Politico’s Future Pulse outlines four areas that we could see continuity between the Trump and Biden administrations on digital health issues: COVID response (e.g., interstate data sharing), interoperability, privacy, and telehealth.
Speaking of telehealth, it is expected that a Biden Administration would be just as enthusiastic as the current one about offering a convenient, high-quality form of health care services -- particularly because virtual care helps address disparities and access problems. But the HHS Office of Inspector General and MedPAC have recently expressed concern about fraud and overuse -- so it is unclear if the widespread use of telehealth during the pandemic will be scaled back in the federal health programs, at least until monitoring and auditing processes can be put in place.

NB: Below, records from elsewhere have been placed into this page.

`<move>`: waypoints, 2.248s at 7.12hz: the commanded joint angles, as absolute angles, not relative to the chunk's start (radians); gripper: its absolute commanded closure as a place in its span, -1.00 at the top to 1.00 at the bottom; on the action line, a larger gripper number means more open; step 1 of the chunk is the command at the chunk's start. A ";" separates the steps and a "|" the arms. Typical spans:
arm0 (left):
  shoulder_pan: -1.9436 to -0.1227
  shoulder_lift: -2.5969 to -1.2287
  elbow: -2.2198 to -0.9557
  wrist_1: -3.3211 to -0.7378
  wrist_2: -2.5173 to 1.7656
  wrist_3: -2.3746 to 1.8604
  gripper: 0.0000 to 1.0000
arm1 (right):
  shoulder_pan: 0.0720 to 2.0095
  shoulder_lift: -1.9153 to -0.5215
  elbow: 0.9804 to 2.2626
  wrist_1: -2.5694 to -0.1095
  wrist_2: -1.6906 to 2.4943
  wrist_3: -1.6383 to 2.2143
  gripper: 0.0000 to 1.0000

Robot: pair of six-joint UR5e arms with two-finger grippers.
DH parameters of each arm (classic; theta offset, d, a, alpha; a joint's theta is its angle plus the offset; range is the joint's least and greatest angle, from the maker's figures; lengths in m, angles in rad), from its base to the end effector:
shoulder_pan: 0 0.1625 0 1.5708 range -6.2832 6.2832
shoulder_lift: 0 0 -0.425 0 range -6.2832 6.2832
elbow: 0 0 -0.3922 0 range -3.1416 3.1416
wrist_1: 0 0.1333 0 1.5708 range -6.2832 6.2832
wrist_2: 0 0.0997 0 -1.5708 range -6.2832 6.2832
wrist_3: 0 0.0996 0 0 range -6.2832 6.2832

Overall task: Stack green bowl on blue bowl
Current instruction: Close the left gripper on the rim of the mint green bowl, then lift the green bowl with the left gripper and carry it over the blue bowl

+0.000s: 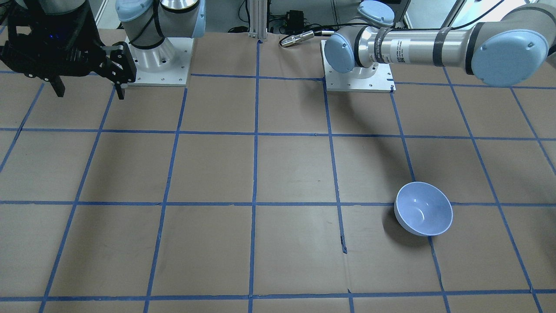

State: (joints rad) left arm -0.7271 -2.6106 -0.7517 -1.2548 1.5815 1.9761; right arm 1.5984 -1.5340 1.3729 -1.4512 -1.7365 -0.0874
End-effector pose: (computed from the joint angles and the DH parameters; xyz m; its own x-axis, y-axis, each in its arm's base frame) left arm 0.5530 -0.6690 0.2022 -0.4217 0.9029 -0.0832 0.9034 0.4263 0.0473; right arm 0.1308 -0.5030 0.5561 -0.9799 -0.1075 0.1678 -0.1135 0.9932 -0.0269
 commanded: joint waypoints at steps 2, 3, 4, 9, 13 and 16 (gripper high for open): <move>-0.727 -2.609 -0.752 -1.255 1.582 1.979 -1.00 | 1.597 -1.534 1.373 -1.451 -1.736 -0.087 1.00; -0.727 -2.608 -0.752 -1.255 1.582 1.980 -1.00 | 1.598 -1.534 1.373 -1.451 -1.736 -0.087 1.00; -0.727 -2.599 -0.753 -1.255 1.583 1.980 -1.00 | 1.597 -1.534 1.373 -1.451 -1.736 -0.087 1.00; -0.736 -2.559 -0.764 -1.255 1.583 2.006 -1.00 | 1.598 -1.534 1.373 -1.451 -1.736 -0.087 1.00; -0.882 -2.406 -0.833 -1.353 1.654 1.904 -1.00 | 1.597 -1.534 1.373 -1.451 -1.736 -0.087 1.00; -0.980 -2.271 -0.937 -1.365 1.658 1.756 -1.00 | 1.598 -1.534 1.373 -1.451 -1.736 -0.087 1.00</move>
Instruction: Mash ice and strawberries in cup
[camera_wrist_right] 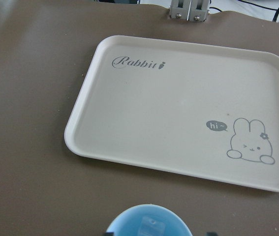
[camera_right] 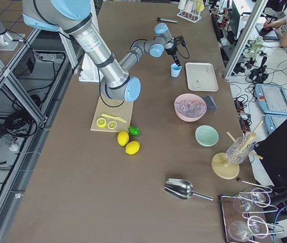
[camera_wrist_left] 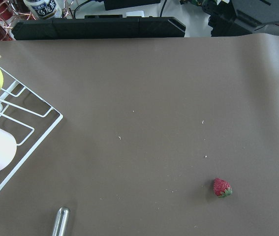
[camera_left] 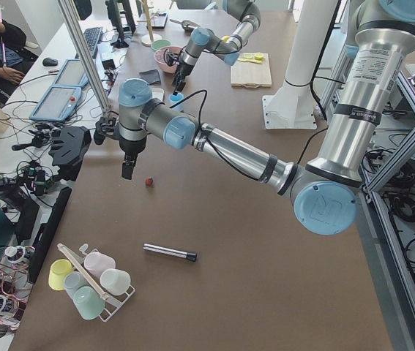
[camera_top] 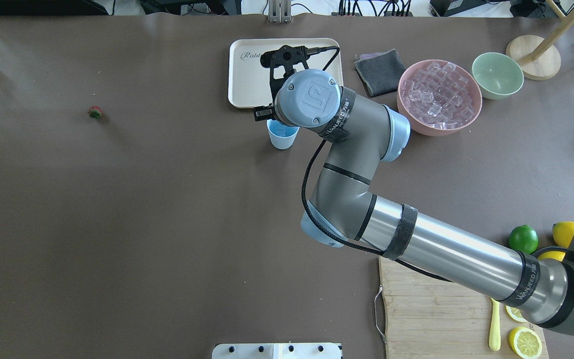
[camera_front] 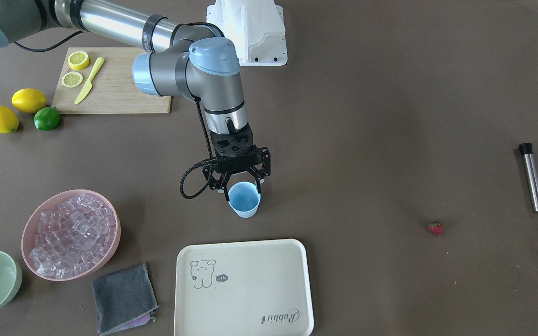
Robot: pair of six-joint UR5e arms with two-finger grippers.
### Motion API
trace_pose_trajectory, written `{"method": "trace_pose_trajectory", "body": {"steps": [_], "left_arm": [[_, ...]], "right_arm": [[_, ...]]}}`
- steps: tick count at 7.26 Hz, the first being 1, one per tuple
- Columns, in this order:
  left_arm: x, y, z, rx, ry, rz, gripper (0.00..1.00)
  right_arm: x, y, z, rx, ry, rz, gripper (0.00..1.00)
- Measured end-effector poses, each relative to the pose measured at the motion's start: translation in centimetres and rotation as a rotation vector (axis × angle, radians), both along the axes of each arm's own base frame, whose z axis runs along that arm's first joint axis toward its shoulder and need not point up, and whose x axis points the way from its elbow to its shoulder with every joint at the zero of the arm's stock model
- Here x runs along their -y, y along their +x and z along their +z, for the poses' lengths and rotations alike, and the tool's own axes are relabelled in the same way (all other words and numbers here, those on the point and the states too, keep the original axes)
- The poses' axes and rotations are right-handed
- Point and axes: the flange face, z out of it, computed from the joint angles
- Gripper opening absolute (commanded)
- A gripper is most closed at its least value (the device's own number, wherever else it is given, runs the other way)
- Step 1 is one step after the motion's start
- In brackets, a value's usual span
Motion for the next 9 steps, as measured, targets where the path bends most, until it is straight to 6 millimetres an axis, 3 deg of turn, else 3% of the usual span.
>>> {"method": "trace_pose_trajectory", "body": {"steps": [2,4,9], "left_arm": [[-0.1,0.0,-0.4,-0.002,0.006,-0.002,0.98],[-0.2,0.0,-0.9,-0.003,0.016,-0.002,0.98],[-1.3,-0.2,-3.8,-0.011,0.077,-0.002,0.98]], "right_arm": [[1.5,2.4,-0.5,0.028,-0.015,-0.03,1.0],[3.2,7.5,1.1,0.067,-0.065,-0.059,1.0],[3.8,22.5,13.7,0.046,-0.217,0.058,1.0]]}}
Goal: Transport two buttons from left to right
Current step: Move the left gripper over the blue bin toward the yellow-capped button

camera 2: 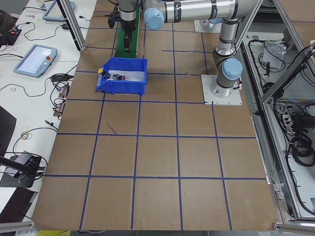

And speaking of privacy, there are now 10 settlements of HIPAA violations under the Office of Civil Rights’ HIPAA Right of Access Initiative that was created in 2019. Modern Healthcare reports that the White House has approved a new HIPAA rule, but HHS hasn’t released it yet. We know President-elect Biden has strong feelings about making sure people get quick, secure access to their health care records, but if there is a divided Congress, will a new privacy law be possible? Or will states continue to move forward on their own?
One Thoughtful Paragraph
President-elect Biden named Ron Klain as his chief of staff, which is a particularly interesting choice for digital health gurus who are trying to help control the pandemic. Here’s why: Ron Klain is the guy who gave out cell phones during the Ebola outbreak, saying there was an “urgent need to keep track of anyone who could spread the disease far outweighed any political risks.” So Ron Klain is the one responsible, in 2014, for allowing health officials (the CDC) to monitor (using cell phone data) possibly-infected-with-Ebola travelers who came to the U.S. Of course, as we know, the COVID-19 pandemic is on a much grander scale than Ebola ever was -- but it seems possible that contact tracing apps have a friend in a very powerful position.